MATERIAL TO PROCESS: Begin

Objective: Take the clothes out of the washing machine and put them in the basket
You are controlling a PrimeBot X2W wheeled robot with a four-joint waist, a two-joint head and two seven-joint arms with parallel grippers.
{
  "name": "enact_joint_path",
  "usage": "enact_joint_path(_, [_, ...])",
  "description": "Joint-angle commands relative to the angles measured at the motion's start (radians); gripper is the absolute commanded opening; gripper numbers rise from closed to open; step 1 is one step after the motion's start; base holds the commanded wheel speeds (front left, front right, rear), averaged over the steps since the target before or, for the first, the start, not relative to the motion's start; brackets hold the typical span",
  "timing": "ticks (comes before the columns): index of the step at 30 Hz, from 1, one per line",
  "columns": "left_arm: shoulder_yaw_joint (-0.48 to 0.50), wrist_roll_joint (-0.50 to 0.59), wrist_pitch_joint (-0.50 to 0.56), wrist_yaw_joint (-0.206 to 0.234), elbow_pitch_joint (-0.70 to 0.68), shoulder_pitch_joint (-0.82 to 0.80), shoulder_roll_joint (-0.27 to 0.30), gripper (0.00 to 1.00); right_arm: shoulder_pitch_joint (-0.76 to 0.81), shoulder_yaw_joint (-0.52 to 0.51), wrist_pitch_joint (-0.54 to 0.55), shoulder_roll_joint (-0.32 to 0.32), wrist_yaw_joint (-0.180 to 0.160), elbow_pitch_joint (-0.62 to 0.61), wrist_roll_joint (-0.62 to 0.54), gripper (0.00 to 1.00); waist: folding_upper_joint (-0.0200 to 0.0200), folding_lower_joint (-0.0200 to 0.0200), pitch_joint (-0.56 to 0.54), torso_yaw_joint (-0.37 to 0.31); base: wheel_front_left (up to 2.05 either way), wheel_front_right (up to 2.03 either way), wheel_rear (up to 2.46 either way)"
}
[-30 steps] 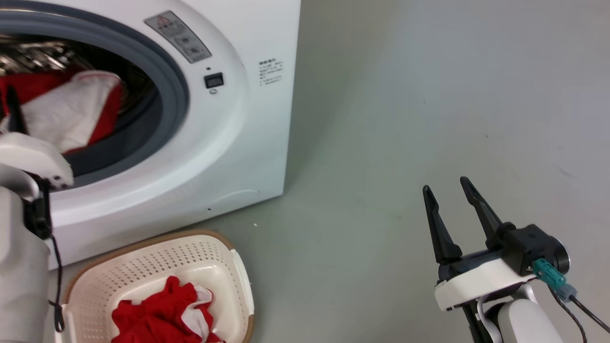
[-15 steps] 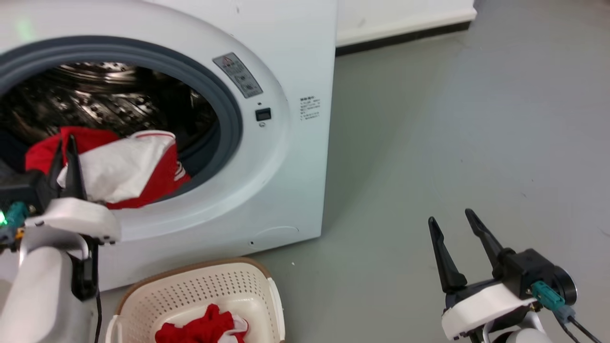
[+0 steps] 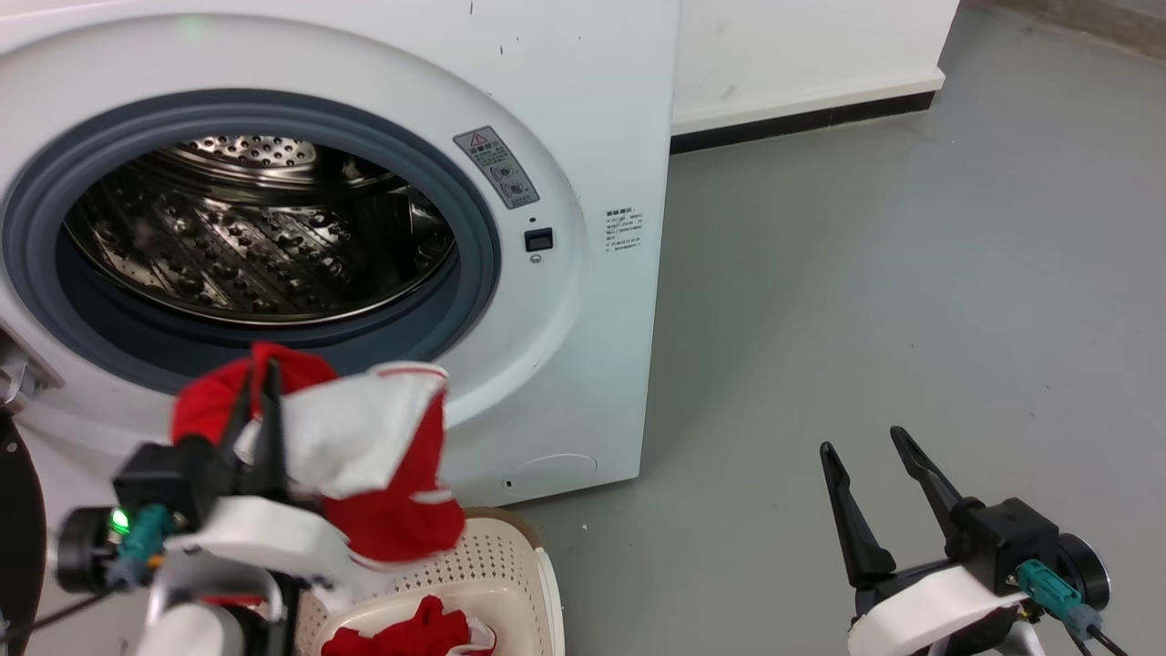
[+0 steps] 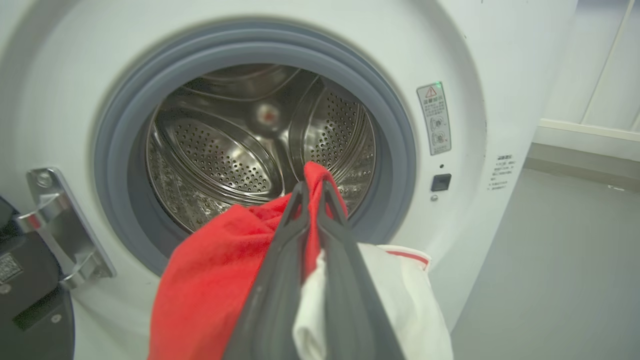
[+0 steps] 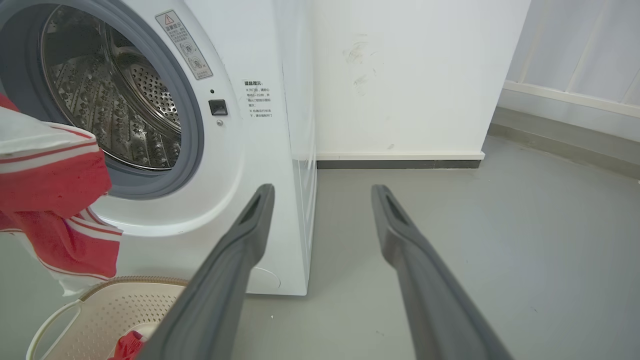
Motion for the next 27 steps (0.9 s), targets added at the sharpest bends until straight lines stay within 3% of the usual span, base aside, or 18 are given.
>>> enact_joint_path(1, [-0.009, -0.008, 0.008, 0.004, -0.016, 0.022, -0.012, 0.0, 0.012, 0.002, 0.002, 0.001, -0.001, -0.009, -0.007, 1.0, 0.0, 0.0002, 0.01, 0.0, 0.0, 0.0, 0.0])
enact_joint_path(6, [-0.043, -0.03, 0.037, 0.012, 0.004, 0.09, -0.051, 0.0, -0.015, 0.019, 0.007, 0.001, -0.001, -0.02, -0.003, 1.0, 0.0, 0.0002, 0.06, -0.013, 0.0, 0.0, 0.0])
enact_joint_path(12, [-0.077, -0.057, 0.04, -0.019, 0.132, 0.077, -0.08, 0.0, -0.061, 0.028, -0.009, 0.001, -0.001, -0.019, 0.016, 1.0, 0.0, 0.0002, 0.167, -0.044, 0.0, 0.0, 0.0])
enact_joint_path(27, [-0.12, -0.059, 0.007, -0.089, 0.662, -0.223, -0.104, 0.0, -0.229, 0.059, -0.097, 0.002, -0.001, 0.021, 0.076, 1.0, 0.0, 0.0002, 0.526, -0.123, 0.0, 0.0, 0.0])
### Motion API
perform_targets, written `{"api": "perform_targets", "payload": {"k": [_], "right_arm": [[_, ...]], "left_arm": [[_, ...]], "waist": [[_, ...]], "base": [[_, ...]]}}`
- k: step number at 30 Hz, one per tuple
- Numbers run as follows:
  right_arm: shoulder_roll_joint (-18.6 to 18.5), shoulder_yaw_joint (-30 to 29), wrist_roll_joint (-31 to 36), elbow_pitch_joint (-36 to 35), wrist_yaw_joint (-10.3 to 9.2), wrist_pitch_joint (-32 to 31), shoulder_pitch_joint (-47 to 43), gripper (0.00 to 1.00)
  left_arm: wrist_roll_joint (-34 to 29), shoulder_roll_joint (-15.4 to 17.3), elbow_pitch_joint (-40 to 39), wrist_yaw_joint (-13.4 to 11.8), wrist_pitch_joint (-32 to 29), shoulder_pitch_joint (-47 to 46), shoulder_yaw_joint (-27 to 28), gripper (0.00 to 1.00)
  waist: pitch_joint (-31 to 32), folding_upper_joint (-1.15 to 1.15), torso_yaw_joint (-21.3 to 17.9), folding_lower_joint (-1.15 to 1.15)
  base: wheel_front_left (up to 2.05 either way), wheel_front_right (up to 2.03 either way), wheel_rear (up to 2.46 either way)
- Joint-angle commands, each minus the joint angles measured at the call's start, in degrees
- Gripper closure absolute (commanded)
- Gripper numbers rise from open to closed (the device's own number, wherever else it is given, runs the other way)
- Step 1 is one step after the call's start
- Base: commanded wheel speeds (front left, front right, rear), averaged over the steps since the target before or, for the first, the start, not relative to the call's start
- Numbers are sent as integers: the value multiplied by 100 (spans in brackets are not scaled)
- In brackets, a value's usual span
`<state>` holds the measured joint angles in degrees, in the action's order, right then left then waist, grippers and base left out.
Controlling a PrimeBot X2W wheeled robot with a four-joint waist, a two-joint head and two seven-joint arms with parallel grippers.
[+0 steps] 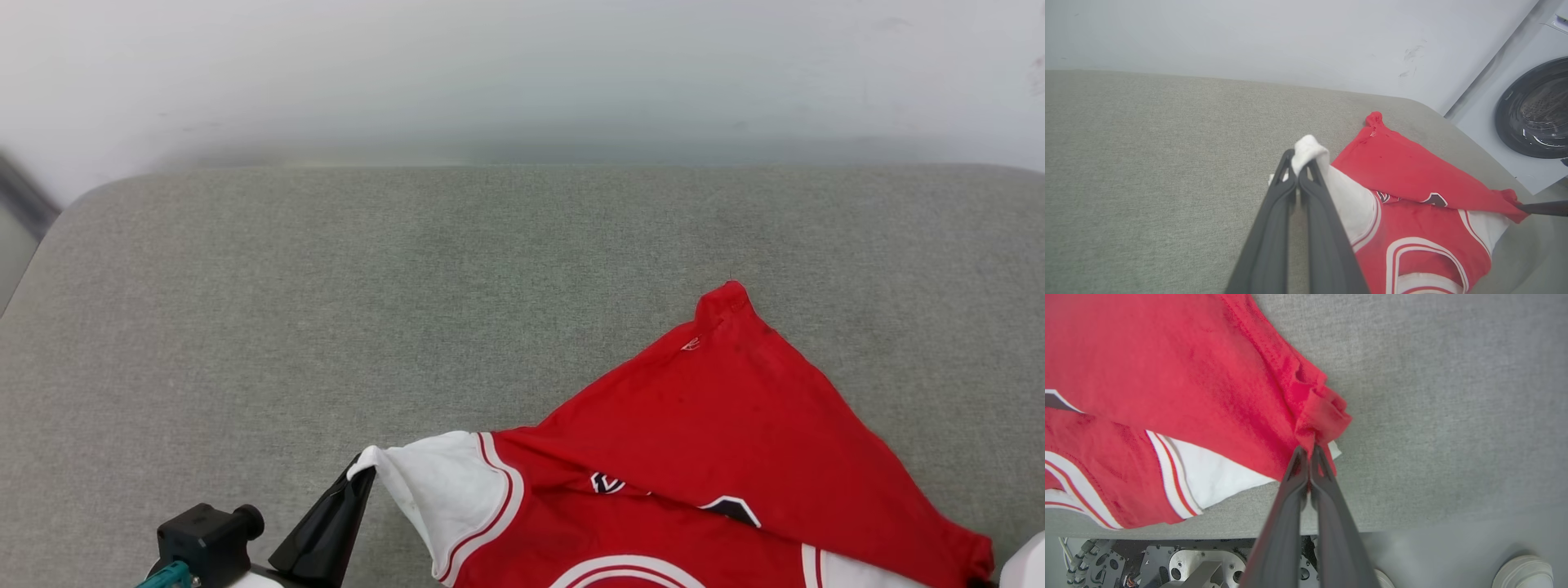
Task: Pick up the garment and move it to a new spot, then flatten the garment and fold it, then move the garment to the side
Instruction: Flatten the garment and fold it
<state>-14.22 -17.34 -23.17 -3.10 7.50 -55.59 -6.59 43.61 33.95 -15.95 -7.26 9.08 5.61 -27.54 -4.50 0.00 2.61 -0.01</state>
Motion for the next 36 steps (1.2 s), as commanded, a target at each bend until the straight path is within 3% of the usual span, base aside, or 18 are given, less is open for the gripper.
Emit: {"api": "perform_targets", "payload": {"k": [1, 6, 7, 8, 14, 24, 36], "right_arm": [[33, 25, -48, 17, -2, 57, -101, 100], [-105, 201, -118, 88, -2, 234, -246, 100], [-143, 241, -139, 83, -2, 291, -247, 53], [-158, 220, -160, 87, -2, 326, -233, 0], [-524, 483, -285, -324, -2, 368, 66, 0], [-744, 938, -591, -1036, -2, -308, 1371, 0], [-1170, 1598, -141, 14, -2, -942, 3140, 0]], "left_arm": [[-4, -13, 22, -21, 39, -22, -5, 100], [13, -124, 44, -30, 101, -121, -10, 100], [17, -129, 44, -28, 108, -135, -8, 100], [14, -133, 40, -18, 108, -147, -12, 100], [-71, -122, -11, 13, 91, -269, -58, 100], [-297, -99, -304, 29, 0, -590, -153, 100], [-403, -424, -277, 295, -95, -1073, -560, 100]], "waist": [[1, 0, -18, 1], [-7, 0, -46, 1], [-10, 0, -44, 1], [-23, 0, -35, 1], [-145, 0, 41, 1], [-597, 0, 528, 1], [-1514, 0, 1482, 1]], "base": [[0, 0, 0], [0, 0, 0], [0, 0, 0], [0, 0, 0], [0, 0, 0], [0, 0, 0], [0, 0, 0]]}}
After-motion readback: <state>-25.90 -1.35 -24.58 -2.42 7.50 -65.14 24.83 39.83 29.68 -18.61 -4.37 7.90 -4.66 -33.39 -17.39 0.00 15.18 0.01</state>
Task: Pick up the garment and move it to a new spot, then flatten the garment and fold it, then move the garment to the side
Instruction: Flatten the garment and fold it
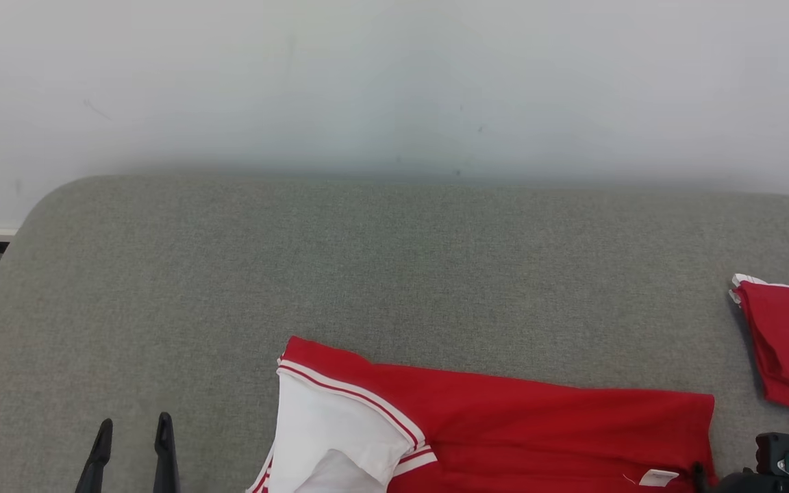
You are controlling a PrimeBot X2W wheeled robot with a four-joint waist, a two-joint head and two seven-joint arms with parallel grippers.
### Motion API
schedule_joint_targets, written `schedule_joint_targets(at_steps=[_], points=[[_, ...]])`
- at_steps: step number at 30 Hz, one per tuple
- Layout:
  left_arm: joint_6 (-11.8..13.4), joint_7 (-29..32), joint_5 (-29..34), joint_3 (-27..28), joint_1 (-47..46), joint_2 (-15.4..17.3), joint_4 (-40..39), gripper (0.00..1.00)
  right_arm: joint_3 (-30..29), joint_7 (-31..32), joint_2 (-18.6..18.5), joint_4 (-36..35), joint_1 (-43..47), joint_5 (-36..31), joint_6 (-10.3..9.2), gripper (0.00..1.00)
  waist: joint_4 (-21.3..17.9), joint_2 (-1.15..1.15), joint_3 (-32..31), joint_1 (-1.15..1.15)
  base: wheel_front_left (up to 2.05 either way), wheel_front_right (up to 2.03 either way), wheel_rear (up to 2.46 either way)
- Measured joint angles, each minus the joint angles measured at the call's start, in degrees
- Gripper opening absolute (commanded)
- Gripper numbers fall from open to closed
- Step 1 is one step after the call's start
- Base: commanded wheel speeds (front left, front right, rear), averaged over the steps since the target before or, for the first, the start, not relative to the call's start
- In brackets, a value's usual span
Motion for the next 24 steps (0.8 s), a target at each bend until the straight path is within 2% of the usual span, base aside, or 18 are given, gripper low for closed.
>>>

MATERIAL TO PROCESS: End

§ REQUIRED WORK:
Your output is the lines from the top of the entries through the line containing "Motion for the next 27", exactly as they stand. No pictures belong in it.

§ TASK RESPONSE:
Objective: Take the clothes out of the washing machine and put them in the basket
You are controlling a PrimeBot X2W wheeled robot with a four-joint waist, a two-joint head and two seven-joint arms with parallel grippers.
{
  "name": "enact_joint_path",
  "usage": "enact_joint_path(_, [_, ...])",
  "description": "Joint-angle commands relative to the angles measured at the motion's start (radians); gripper is the absolute commanded opening; gripper numbers rise from closed to open; step 1 is one step after the motion's start; base holds the commanded wheel speeds (front left, front right, rear), averaged over the steps since the target before or, for the first, the start, not relative to the motion's start; brackets hold the typical span",
  "timing": "ticks (comes before the columns): index of the step at 30 Hz, from 1, one per line",
  "columns": "left_arm: shoulder_yaw_joint (-0.48 to 0.50), wrist_roll_joint (-0.50 to 0.59), wrist_pitch_joint (-0.50 to 0.56), wrist_yaw_joint (-0.206 to 0.234), elbow_pitch_joint (-0.70 to 0.68), shoulder_pitch_joint (-0.82 to 0.80), shoulder_roll_joint (-0.27 to 0.30), gripper (0.00 to 1.00); right_arm: shoulder_pitch_joint (-0.76 to 0.81), shoulder_yaw_joint (-0.52 to 0.51), wrist_pitch_joint (-0.54 to 0.55), shoulder_roll_joint (-0.32 to 0.32), wrist_yaw_joint (-0.180 to 0.160), elbow_pitch_joint (-0.62 to 0.61), wrist_roll_joint (-0.62 to 0.54), gripper (0.00 to 1.00); waist: folding_upper_joint (-0.0200 to 0.0200), folding_lower_joint (-0.0200 to 0.0200), pitch_joint (-0.56 to 0.54), torso_yaw_joint (-0.37 to 0.31); base: wheel_front_left (up to 2.05 either way), wheel_front_right (up to 2.03 either way), wheel_rear (up to 2.46 either way)"
}
[-30 steps] 
[-15 steps] 
[+0 steps] 
[+0 steps] 
[+0 steps] 
Motion for the next 27 steps (0.9 s), targets added at the sharpest bends until straight lines stay within 3% of the usual span, base aside, or 18 are given.

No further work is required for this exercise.